Le temps dans le lien social?

Comment appréhender le temps dans le lien social ?
Les institutions nous poussent à avoir des résultats, nous incitent à faire émerger des progrès, des projets. Beaucoup de projets et la plupart ne sont pas mis en pratique. L’écriture grignote le temps d’accompagnement. Nous sommes tiraillés entre fournir des bilans, des évaluations et d’être sur le terrain pour rester en lien. Dans certains instituions, il est essentiel de prendre du temps pour nous, professionnels, de prendre de la distance entre ce que nous écrivons et ce que nous pratiquons. Sommes-nous cohérents ? Osons-nous réajuster notre hiérarchie si besoin ? Osons-nous se parler en vérité au lieu de se frictionner, de travailler dans son coin ? Osons-nous s’engager dans la durée et travailler sans s’épuiser ?
Comment les pouvoirs publics ou privés comprendront-t-ils que le lien se tisse dans le temps ?
Sachons prendre le temps dans les taches que nous avons à faire. La relation à l’autre est tellement prenant, épuisant que nous pouvons pas tout porter en un temps restreint. Trouver du temps à la parole. Trouver du temps pour se poser.
Ose prendre le temps de respirer, de prendre de la distance, de te remettre en question si tu sens que le lien coince. Est-ce lui ? Est-ce moi ?

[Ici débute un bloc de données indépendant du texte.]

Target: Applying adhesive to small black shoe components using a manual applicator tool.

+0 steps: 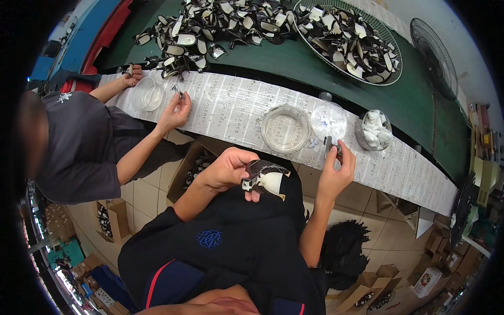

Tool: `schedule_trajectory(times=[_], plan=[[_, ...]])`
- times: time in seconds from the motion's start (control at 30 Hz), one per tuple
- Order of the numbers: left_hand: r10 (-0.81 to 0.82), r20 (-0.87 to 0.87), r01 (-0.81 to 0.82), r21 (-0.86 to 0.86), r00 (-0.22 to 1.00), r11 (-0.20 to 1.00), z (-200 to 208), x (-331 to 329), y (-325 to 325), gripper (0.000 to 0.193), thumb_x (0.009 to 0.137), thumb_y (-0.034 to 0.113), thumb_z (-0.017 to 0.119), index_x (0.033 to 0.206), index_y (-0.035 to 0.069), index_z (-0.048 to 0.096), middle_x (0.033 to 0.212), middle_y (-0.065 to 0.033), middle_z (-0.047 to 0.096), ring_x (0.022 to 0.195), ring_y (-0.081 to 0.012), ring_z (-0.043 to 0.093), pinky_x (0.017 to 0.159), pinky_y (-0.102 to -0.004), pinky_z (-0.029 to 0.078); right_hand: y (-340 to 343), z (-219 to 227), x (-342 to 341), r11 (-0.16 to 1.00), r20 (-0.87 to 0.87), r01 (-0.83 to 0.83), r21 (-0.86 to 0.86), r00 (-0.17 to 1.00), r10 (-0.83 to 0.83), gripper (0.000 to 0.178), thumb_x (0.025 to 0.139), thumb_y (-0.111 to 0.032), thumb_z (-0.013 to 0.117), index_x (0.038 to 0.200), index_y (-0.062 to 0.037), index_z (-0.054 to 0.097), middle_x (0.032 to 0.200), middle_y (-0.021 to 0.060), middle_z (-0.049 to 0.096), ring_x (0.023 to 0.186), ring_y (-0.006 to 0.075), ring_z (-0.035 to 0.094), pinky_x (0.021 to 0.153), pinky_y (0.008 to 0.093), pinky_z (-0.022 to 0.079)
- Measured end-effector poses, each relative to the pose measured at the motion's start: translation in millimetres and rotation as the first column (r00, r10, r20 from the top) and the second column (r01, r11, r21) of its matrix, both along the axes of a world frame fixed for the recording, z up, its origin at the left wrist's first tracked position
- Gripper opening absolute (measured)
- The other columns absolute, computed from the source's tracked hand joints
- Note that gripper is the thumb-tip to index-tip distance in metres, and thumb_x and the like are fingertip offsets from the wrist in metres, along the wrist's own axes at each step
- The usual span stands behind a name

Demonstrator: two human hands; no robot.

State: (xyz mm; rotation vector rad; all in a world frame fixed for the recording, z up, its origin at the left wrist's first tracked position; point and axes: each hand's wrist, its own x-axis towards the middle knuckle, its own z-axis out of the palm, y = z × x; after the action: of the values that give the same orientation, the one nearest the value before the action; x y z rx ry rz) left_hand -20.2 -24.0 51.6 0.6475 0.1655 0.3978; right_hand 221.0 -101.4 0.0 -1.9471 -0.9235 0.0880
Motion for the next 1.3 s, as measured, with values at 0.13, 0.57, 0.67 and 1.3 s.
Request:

Je ne m’arrêterai jamais de le dire : Ne restez jamais seul quand vous avez des emmerdes. Le silence à long terme peut vous détruire de différentes manières tel que la rancœur, l’amertume, la colère sourde se transformant en angoisses, en épuisement et puis un jour, le burn-out. Je ne souhaite à personne de vivre cette expérience de burn-out. Je l’ai vécu. Deux fois hélas en deux ans. J’étais pressé par le temps de vouloir trop bien faire les choses, répondre au plus vite aux besoins institutionnels. Je voulais être sans arrêt sur le terrain dans l’urgence, d’écrire des projets et les mettre en œuvre. Se tracasser la cervelle sur ce que j’aurai dû ou pas dû faire. Corriger rapidement.
Je souhaite à chacun de prendre soin de lui pour mieux travailler, pour être plus efficace et trouver sa juste place et se faire entendre. Se respecter, c’est respecter les autres tant les usagers que ses collègues. N’ayez pas peur de souffler. N’ayez pas peur de prendre du temps malgré le temps qui court. En fait, c’est une illusion que de voir le temps qui court. Sachons anticiper, trouver un juste équilibre en fonction de ses capacités.
Pour gérer le temps de notre travail, c’est mieux organiser ses priorités d’actions.
Je souhaite un grand courage à chacun dans son boulot, dans ses études.
Vous n’êtes pas seuls dans la galère, vous n’êtes pas seuls dans vos envies de faire bouger les choses.